Write the data out again, word for word.

START INFORMATION SHOWN

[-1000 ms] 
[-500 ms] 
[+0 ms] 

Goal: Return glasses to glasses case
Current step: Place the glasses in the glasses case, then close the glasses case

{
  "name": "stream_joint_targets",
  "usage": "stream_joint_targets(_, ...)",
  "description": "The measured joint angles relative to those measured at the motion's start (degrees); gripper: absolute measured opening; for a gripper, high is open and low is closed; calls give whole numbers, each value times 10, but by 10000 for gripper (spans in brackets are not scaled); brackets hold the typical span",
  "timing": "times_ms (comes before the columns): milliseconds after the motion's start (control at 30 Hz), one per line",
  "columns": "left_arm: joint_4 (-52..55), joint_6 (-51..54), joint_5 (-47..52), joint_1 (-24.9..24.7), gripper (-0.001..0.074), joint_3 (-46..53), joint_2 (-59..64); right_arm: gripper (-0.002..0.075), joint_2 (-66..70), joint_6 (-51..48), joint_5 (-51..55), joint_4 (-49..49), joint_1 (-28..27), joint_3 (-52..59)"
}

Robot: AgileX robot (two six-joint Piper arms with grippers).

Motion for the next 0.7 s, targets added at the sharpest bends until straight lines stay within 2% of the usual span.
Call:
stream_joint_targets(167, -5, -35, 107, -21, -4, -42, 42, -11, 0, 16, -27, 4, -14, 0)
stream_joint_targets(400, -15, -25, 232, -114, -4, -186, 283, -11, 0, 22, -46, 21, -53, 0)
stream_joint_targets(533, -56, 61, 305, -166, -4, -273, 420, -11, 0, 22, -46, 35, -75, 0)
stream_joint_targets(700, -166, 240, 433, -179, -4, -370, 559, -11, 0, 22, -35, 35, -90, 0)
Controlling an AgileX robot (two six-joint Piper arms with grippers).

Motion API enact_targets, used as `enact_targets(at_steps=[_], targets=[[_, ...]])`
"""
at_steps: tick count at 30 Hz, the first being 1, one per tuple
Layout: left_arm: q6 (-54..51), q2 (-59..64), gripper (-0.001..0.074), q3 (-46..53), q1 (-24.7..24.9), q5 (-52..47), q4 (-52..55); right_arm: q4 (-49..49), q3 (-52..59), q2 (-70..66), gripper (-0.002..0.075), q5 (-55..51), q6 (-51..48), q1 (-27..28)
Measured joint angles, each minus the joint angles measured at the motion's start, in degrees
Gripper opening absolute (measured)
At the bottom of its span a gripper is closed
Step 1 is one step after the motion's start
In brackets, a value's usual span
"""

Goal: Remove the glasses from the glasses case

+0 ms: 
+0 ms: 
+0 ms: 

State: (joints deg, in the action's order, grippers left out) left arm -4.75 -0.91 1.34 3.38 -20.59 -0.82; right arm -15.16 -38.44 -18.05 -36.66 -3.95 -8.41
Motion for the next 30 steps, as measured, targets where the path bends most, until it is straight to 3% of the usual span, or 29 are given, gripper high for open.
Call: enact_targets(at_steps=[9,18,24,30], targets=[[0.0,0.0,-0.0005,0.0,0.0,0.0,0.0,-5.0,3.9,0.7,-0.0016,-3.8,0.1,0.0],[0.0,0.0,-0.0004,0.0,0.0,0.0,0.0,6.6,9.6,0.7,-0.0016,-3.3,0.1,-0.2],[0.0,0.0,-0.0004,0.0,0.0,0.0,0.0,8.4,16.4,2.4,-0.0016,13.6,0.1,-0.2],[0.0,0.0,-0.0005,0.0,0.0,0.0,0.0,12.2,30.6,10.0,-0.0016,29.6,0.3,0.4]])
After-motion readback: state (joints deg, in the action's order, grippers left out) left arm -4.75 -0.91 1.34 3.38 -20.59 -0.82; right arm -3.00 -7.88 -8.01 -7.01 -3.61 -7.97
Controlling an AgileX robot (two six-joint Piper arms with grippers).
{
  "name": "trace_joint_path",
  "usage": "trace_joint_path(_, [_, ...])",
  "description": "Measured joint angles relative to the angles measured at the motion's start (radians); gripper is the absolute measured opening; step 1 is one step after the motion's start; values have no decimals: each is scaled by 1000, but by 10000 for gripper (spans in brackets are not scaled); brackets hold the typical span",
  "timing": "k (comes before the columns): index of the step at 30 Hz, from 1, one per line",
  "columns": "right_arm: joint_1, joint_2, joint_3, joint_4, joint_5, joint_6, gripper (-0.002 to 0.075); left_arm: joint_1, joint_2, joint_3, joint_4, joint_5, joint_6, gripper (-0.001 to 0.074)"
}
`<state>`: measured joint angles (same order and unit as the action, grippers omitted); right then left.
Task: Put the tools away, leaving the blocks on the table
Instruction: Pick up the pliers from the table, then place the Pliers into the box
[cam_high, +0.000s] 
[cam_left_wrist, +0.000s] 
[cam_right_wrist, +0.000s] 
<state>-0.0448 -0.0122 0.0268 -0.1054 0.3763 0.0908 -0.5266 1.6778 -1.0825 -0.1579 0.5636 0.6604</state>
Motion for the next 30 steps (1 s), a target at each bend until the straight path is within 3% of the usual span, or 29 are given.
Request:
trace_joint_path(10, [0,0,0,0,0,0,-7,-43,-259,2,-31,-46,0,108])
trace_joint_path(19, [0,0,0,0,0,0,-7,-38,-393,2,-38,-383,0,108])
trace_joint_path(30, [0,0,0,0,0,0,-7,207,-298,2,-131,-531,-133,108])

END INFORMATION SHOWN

| OUTPUT |
[-1000 ms] 
[-500 ms] 
[+0 ms] 

Goal: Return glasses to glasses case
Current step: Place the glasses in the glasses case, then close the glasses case

{
  "name": "stream_joint_targets",
  "usage": "stream_joint_targets(_, ...)",
  "description": "The measured joint angles relative to those measured at the motion's start (degrees); gripper: absolute measured opening; for a gripper, high is open and low is closed; calls give whole numbers, each value times 10, but by 10000 for gripper (spans in brackets are not scaled); brackets hold the typical span",
  "timing": "times_ms (comes before the columns): milliseconds after the motion's start (control at 30 Hz), one per line",
  "columns": "left_arm: joint_4 (-52..55), joint_6 (-51..54), joint_5 (-47..52), joint_1 (-24.9..24.7), gripper (-0.001..0.074), joint_3 (-46..53), joint_2 (-59..64); right_arm: gripper (-0.002..0.075), joint_2 (-66..70), joint_6 (-51..48), joint_5 (-51..55), joint_4 (-49..49), joint_1 (-28..27), joint_3 (-52..59)"
}

Robot: AgileX robot (two six-joint Piper arms with grippers).

Motion for the next 0.7 s, targets added at the sharpest bends until straight lines stay within 2% of the usual span.
Call:
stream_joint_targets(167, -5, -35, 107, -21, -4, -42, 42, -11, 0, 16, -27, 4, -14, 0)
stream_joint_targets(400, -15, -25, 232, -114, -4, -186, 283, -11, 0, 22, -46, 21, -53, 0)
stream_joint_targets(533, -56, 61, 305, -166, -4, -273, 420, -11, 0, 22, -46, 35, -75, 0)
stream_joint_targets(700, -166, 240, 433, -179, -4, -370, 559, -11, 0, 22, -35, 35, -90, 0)
Controlling an AgileX robot (two six-joint Piper arms with grippers).

Motion API enact_targets, used as `enact_targets(at_steps=[_], targets=[[_, ...]])`
"""
at_steps: tick count at 30 Hz, the first being 1, one per tuple
Layout: left_arm: q6 (-54..51), q2 (-59..64), gripper (-0.001..0.074), q3 (-46..53), q1 (-24.7..24.9), q5 (-52..47), q4 (-52..55); right_arm: q4 (-49..49), q3 (-52..59), q2 (-70..66), gripper (-0.002..0.075), q5 (-55..51), q6 (-51..48), q1 (-27..28)
Measured joint angles, each minus the joint angles measured at the motion's start, in degrees
Gripper opening absolute (measured)
At the bottom of its span a gripper is closed
Step 1 is one step after the motion's start
In brackets, a value's usual span
"""

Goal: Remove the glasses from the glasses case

+0 ms: 
+0 ms: 
+0 ms: 

State: (joints deg, in the action's order, grippers left out) left arm -4.75 -0.91 1.34 3.38 -20.59 -0.82; right arm -15.16 -38.44 -18.05 -36.66 -3.95 -8.41
Motion for the next 30 steps, as measured, targets where the path bends most, until it is straight to 3% of the usual span, or 29 are given, gripper high for open.
Call: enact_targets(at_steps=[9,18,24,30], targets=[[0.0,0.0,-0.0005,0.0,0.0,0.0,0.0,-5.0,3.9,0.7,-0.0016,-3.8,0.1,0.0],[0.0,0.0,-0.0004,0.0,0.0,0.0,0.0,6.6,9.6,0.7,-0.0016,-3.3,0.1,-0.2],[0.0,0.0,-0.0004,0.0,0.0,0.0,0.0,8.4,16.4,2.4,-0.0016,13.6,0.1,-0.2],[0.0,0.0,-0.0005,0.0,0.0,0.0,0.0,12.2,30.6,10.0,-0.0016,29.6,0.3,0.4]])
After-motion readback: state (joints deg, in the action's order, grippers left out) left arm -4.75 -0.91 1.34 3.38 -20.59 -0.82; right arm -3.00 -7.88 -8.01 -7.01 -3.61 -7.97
Controlling an AgileX robot (two six-joint Piper arms with grippers).
{
  "name": "trace_joint_path",
  "usage": "trace_joint_path(_, [_, ...])",
  "description": "Measured joint angles relative to the angles measured at the motion's start (radians); gripper is the absolute measured opening; step 1 is one step after the motion's start; values have no decimals: each is scaled by 1000, but by 10000 for gripper (spans in brackets are not scaled); brackets hold the typical span",
  "timing": "k (comes before the columns): index of the step at 30 Hz, from 1, one per line",
  "columns": "right_arm: joint_1, joint_2, joint_3, joint_4, joint_5, joint_6, gripper (-0.002 to 0.075); left_arm: joint_1, joint_2, joint_3, joint_4, joint_5, joint_6, gripper (-0.001 to 0.074)"
}
`<state>`: measured joint angles (same order and unit as the action, grippers omitted); right then left.
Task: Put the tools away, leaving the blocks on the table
Instruction: Pick up the pliers from the table, then place the Pliers into the box
[cam_high, +0.000s] 
[cam_left_wrist, +0.000s] 
[cam_right_wrist, +0.000s] 
<state>-0.0448 -0.0122 0.0268 -0.1054 0.3763 0.0908 -0.5266 1.6778 -1.0825 -0.1579 0.5636 0.6604</state>
Motion for the next 30 steps (1 s), a target at each bend until the straight path is within 3% of the usual span, or 29 are given.
Request:
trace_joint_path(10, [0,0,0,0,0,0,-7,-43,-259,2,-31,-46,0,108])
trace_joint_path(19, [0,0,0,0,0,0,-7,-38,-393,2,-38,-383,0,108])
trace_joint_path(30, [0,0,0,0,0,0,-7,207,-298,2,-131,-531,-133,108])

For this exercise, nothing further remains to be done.